ASSIGNMENT :: Write out the line that holds "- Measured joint" together with every line that follows it to the end of the material below, exactly. Omit the pictures.

STORED DATA ::
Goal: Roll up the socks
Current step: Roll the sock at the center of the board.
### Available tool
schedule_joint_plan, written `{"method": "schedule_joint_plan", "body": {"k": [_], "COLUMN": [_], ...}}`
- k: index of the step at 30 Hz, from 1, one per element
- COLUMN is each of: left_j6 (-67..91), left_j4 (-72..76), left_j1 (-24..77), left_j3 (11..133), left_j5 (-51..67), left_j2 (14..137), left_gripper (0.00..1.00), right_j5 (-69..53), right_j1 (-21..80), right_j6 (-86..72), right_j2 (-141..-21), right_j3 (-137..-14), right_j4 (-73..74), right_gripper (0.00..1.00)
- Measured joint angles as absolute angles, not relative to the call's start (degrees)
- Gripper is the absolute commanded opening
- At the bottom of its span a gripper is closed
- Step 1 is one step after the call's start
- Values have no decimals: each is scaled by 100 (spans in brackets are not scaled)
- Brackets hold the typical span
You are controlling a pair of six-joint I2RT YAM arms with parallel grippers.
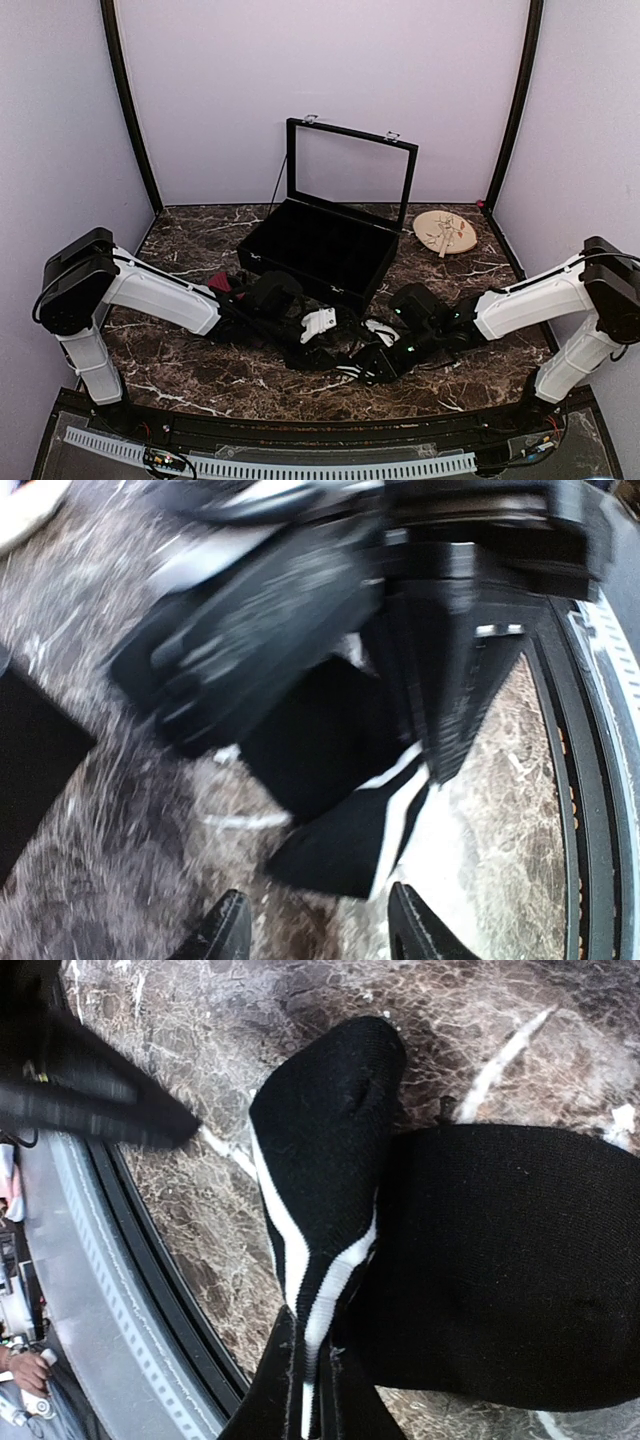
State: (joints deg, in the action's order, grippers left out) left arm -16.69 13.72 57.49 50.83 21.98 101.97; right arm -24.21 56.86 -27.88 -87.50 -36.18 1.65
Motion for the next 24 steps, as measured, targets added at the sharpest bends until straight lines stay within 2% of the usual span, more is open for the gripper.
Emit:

EXERCISE RESULT ::
- Measured joint angles as absolute angles, not relative to the call's start (degrees)
- Gripper is the absolute commanded opening
- At the bottom of its span a gripper is closed
- Step 1 is one step after the call's start
- Values have no decimals: each is scaled by 100 (spans in brackets are not scaled)
- Brackets hold the typical span
You are controlling a pair of six-joint I2RT YAM arms with parallel grippers.
State: (joints deg, in the action's order, grippers left out) left arm -16.69 13.72 57.49 50.83 21.98 101.97; right arm -24.21 56.86 -27.88 -87.50 -36.18 1.65
Motion for the next 24 steps, as measured, targets added at the sharpest bends until straight lines stay within 2% of the usual span, more is open for the gripper.
Emit:

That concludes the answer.